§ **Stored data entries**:
******************************

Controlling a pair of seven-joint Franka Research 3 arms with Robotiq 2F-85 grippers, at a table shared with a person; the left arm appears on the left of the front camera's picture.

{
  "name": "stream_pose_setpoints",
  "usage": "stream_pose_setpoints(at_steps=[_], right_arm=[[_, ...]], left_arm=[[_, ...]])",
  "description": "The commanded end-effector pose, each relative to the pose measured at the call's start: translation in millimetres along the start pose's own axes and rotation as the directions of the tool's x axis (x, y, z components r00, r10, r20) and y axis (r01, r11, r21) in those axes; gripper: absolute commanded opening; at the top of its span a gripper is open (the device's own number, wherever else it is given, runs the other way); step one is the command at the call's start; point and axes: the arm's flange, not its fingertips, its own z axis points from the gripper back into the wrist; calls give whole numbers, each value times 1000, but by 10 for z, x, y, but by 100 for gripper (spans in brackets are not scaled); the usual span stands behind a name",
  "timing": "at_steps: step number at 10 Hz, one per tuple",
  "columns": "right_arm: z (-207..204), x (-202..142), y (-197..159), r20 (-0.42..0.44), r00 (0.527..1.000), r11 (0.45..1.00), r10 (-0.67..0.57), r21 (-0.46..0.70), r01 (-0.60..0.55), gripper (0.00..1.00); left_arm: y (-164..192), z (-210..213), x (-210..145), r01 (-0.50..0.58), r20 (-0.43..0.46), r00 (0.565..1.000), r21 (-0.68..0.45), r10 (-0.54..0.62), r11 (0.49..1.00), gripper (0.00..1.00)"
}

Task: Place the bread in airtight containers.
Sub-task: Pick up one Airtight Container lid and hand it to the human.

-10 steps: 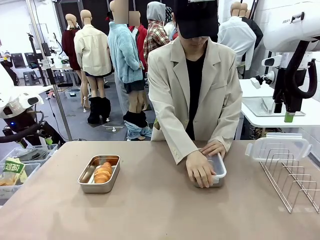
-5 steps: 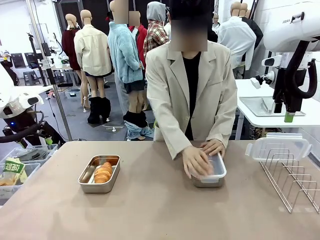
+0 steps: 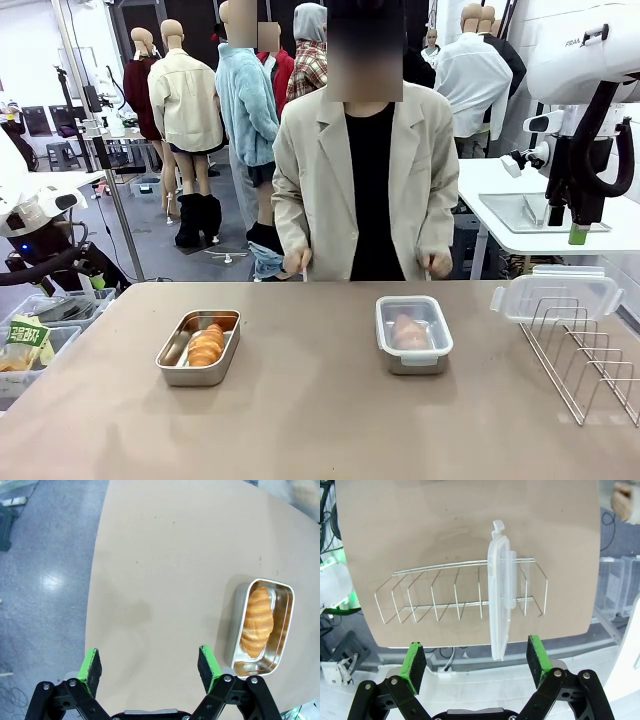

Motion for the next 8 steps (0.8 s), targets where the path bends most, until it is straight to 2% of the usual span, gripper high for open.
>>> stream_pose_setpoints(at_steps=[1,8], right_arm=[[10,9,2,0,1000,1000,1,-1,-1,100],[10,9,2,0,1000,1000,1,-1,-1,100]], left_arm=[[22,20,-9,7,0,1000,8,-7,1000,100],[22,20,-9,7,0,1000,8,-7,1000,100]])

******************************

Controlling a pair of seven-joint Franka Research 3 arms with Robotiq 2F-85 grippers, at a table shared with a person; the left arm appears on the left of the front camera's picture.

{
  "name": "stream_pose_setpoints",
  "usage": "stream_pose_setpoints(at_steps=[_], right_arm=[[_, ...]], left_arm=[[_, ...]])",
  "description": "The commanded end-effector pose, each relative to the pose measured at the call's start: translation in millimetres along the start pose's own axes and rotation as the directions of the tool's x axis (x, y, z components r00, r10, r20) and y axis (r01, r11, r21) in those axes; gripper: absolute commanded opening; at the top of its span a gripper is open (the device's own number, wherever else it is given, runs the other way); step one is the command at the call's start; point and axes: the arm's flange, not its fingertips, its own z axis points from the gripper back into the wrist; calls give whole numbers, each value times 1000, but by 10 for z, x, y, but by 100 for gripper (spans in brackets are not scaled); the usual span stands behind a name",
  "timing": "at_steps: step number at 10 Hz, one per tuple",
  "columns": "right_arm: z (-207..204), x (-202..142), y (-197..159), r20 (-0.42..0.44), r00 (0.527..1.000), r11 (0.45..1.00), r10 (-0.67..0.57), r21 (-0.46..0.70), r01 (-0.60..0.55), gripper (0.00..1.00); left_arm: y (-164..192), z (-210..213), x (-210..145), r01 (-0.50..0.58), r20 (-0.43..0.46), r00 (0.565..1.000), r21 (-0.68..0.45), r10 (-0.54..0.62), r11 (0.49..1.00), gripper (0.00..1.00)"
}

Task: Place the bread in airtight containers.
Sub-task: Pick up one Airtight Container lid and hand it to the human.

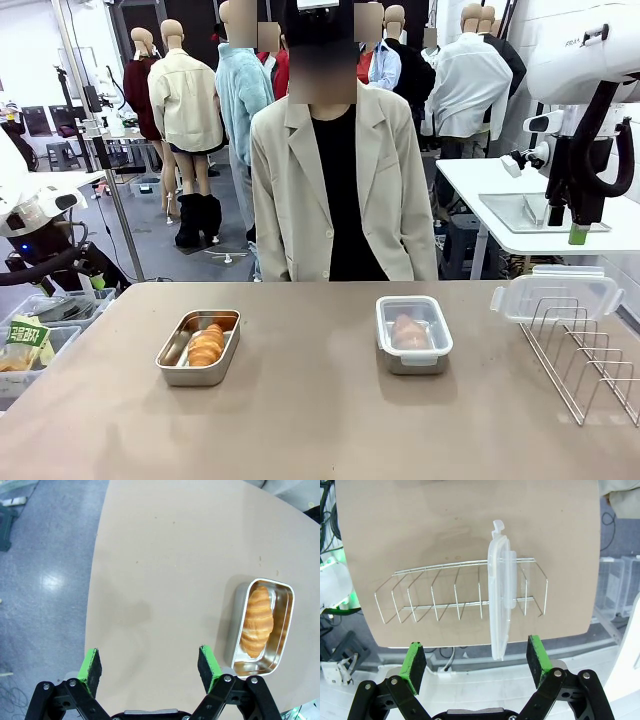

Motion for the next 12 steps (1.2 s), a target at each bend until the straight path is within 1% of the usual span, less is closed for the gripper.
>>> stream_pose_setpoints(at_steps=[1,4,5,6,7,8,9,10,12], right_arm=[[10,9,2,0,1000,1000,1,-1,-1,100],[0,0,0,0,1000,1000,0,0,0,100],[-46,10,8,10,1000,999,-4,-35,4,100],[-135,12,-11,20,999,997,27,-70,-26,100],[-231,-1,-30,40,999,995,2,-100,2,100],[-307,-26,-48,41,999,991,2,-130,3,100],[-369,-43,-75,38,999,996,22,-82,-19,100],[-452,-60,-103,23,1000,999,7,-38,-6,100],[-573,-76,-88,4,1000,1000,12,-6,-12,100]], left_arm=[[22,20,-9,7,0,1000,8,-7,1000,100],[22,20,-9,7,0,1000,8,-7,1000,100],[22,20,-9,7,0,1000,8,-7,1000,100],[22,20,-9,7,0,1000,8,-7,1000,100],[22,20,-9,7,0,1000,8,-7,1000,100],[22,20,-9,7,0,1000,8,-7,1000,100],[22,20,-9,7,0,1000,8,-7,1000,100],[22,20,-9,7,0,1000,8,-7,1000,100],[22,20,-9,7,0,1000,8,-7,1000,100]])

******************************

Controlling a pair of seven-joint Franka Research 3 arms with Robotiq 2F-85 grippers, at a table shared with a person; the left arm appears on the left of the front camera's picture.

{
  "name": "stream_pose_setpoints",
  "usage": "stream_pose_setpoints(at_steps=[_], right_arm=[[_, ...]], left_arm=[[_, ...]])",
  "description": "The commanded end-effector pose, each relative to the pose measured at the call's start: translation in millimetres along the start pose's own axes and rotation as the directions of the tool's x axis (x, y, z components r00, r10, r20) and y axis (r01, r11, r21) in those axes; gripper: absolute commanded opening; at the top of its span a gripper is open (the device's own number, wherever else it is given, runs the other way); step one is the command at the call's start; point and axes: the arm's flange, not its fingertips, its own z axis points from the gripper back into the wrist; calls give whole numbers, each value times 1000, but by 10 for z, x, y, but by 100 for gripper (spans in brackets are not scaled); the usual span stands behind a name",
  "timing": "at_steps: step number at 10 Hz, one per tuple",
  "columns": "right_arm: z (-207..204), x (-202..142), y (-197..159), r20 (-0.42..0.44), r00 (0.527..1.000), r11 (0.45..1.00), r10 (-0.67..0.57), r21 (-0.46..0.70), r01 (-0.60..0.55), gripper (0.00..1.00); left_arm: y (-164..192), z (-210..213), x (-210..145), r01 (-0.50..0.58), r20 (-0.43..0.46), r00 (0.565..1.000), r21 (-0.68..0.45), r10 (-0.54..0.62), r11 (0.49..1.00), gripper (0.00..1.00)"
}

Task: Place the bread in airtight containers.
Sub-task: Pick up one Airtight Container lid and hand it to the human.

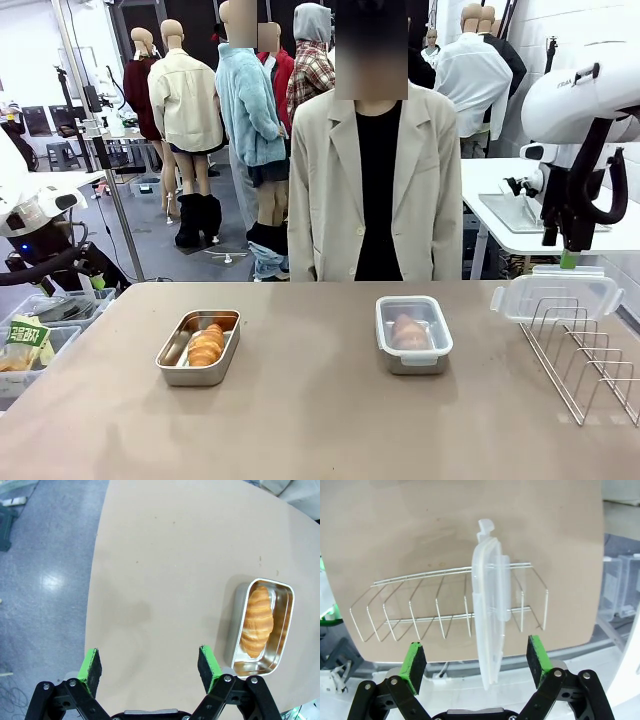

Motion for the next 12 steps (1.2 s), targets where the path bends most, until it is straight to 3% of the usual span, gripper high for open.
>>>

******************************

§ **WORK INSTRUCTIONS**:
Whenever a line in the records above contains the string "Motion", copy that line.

§ **RESULT OF THE EXERCISE**:
Motion for the next 8 steps (0.8 s), targets where the path bends most, until it is straight to 2% of the usual span, gripper high for open.
Motion for the next 12 steps (1.2 s), a target at each bend until the straight path is within 1% of the usual span, less is closed for the gripper.
Motion for the next 12 steps (1.2 s), targets where the path bends most, until it is straight to 3% of the usual span, gripper high for open.

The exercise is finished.